Directions for the data below: repeat exactly the lines from the one with "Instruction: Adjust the" through the one with "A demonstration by", both included, and omit all pictures.
═══ Dataset extract
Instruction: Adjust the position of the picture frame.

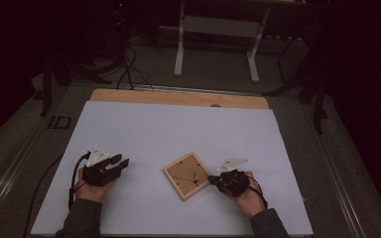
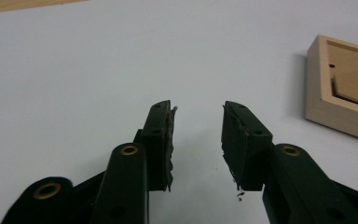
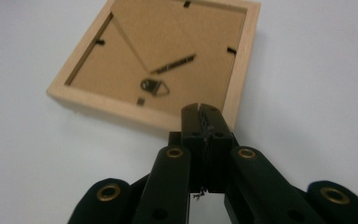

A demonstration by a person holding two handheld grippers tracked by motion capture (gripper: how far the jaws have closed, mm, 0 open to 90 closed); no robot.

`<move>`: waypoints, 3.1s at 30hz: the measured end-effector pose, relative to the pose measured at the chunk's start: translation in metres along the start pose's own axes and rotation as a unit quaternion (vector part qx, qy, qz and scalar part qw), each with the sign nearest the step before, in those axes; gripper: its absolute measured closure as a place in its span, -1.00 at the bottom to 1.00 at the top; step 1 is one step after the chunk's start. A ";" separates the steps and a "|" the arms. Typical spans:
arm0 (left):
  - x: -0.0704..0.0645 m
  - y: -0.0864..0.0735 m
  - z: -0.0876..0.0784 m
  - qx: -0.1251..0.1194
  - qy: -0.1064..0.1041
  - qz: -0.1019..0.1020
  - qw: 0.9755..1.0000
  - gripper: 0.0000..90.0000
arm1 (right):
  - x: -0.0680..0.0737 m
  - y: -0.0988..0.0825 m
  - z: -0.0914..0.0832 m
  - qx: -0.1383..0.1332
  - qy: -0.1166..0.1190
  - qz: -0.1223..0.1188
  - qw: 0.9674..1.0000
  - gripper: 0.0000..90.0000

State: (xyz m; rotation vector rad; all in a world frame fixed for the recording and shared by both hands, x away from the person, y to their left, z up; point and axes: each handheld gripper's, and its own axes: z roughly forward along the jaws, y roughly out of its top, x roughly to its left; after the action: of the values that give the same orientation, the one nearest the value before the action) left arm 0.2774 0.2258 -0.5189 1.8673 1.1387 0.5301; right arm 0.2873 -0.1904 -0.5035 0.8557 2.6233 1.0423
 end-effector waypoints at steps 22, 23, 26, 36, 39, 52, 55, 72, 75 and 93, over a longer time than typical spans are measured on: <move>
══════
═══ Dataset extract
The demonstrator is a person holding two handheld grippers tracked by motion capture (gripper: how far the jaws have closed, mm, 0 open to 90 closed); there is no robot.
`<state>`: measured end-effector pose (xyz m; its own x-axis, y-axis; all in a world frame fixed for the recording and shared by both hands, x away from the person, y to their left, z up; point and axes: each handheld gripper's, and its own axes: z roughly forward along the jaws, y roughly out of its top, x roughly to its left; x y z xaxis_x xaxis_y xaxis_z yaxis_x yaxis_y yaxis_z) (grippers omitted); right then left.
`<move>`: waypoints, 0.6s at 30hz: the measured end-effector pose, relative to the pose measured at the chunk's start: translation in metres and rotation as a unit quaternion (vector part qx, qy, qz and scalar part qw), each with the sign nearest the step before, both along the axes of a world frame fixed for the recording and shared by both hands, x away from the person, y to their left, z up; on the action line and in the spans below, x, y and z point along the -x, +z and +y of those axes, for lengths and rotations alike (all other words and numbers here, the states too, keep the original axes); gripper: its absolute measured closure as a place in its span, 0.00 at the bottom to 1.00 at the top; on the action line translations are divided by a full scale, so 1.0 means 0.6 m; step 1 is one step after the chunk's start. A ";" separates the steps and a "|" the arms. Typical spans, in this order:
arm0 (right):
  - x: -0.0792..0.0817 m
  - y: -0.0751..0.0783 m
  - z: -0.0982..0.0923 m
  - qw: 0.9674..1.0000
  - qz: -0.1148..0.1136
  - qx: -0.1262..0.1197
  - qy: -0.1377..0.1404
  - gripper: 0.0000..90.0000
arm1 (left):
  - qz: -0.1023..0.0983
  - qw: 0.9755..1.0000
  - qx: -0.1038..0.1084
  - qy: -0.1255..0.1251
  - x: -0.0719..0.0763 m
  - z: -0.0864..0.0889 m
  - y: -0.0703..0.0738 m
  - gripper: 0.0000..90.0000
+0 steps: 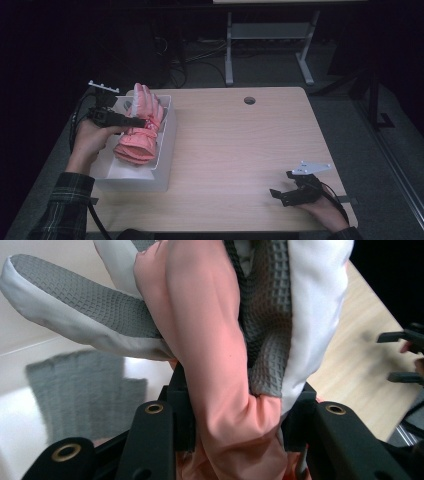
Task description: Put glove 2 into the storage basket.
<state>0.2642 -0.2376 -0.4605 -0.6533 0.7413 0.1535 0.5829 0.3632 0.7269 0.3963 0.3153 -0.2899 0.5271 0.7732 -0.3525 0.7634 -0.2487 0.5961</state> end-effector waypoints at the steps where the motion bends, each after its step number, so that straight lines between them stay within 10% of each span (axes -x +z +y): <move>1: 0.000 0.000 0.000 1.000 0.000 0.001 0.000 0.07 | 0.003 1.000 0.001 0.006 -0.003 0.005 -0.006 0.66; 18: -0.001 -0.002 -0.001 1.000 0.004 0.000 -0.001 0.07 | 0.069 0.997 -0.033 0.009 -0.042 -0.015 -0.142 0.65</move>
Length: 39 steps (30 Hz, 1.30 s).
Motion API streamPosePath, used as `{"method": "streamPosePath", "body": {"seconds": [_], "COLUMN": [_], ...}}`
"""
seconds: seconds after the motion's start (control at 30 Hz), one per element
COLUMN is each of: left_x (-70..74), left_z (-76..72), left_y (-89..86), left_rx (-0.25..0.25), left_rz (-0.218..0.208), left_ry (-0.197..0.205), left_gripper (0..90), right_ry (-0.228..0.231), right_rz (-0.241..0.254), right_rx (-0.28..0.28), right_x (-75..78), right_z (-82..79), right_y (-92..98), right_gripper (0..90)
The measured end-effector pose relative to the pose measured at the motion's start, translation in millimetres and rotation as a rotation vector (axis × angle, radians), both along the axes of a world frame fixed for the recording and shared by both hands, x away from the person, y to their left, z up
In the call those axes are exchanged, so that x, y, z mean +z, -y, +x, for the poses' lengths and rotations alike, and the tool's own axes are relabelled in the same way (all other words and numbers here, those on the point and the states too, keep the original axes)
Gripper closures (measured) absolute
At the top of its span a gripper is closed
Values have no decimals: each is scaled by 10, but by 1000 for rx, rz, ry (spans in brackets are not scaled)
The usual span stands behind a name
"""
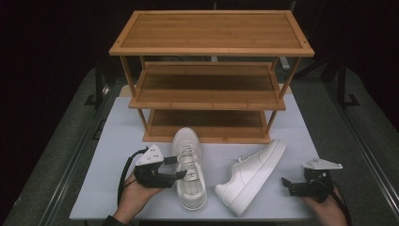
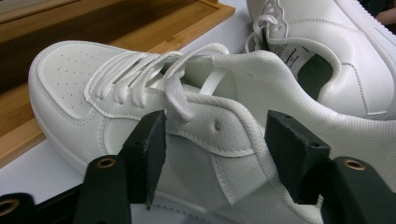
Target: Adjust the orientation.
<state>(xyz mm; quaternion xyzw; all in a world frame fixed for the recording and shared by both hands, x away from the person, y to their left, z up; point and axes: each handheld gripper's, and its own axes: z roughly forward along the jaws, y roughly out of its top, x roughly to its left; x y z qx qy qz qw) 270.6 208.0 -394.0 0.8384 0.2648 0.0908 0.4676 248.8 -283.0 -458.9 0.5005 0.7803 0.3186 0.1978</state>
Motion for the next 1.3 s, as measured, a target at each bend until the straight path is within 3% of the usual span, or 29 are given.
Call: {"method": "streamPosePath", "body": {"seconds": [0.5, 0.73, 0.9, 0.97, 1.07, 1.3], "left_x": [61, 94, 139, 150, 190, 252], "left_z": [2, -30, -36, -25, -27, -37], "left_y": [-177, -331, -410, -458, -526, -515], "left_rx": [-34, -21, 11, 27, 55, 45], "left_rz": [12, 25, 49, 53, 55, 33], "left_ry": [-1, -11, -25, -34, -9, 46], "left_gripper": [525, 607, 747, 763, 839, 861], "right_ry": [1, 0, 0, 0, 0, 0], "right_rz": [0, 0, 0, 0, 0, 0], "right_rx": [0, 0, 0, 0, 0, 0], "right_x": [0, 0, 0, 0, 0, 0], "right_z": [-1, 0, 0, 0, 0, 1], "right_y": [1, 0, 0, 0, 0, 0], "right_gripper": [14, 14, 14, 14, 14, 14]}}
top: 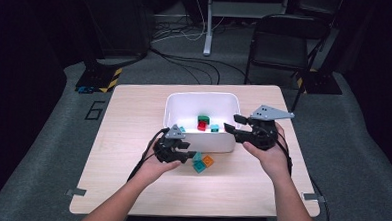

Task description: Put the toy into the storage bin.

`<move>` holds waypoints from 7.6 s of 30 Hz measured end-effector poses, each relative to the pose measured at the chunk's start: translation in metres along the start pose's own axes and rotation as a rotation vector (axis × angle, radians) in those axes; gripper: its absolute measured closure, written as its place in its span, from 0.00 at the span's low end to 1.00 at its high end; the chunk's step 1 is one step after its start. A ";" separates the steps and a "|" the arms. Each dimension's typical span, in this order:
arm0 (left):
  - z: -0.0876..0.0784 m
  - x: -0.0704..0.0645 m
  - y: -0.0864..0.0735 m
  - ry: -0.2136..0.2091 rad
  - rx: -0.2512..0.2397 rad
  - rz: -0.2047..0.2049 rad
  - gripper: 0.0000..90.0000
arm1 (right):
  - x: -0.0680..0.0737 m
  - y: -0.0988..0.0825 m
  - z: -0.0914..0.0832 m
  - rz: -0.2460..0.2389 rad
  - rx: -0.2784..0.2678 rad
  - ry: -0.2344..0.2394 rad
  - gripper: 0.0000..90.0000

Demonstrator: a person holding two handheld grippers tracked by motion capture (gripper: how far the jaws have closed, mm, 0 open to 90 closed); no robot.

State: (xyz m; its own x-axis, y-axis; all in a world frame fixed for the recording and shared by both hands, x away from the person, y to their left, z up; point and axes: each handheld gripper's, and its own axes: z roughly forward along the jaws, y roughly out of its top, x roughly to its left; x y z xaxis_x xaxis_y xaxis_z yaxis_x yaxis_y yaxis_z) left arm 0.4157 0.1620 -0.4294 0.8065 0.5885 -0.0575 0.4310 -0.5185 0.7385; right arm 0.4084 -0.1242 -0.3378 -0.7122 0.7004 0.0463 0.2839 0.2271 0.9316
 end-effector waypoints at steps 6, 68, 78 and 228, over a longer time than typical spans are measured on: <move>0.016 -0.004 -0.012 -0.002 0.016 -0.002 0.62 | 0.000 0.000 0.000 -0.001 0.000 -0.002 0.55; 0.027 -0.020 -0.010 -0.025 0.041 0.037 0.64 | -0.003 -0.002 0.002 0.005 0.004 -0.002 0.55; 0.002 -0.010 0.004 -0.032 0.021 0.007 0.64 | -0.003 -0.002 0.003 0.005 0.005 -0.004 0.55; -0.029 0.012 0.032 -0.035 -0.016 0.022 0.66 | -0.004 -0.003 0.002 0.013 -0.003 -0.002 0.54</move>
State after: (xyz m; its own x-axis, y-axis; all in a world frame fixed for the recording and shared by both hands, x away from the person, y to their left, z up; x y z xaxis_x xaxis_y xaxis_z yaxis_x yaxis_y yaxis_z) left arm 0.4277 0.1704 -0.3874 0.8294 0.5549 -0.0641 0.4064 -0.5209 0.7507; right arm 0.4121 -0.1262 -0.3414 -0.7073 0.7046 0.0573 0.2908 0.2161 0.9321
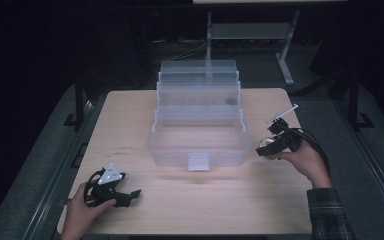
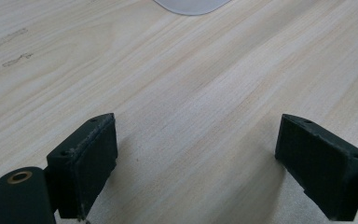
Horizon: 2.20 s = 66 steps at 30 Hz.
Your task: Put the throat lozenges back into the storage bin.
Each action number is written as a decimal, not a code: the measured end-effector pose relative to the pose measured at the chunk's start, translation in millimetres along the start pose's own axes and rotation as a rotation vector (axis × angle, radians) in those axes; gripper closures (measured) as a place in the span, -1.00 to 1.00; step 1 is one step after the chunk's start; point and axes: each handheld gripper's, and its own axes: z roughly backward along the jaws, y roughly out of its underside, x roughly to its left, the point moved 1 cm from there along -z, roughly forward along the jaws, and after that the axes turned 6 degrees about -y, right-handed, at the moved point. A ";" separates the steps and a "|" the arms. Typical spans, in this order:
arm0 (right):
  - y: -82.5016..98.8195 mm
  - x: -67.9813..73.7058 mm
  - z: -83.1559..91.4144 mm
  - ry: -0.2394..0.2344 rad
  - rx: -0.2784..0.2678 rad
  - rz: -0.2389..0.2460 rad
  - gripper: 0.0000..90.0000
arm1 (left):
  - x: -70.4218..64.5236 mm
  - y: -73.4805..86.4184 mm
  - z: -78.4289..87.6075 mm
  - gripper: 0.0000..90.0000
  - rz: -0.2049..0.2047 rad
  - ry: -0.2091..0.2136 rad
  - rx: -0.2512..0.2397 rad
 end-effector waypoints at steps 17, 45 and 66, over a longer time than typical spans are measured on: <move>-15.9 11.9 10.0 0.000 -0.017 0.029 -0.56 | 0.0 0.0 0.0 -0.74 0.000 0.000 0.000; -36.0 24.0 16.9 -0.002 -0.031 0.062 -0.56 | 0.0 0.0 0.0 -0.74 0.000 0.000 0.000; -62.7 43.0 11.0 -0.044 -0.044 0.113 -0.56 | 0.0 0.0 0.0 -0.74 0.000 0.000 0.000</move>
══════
» **Task solution**:
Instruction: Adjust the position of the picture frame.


A demonstration by a person holding two handheld grippers tracked by motion capture (gripper: how far the jaws have closed, mm, 0 open to 90 closed); no robot.

Nothing further is required of the output.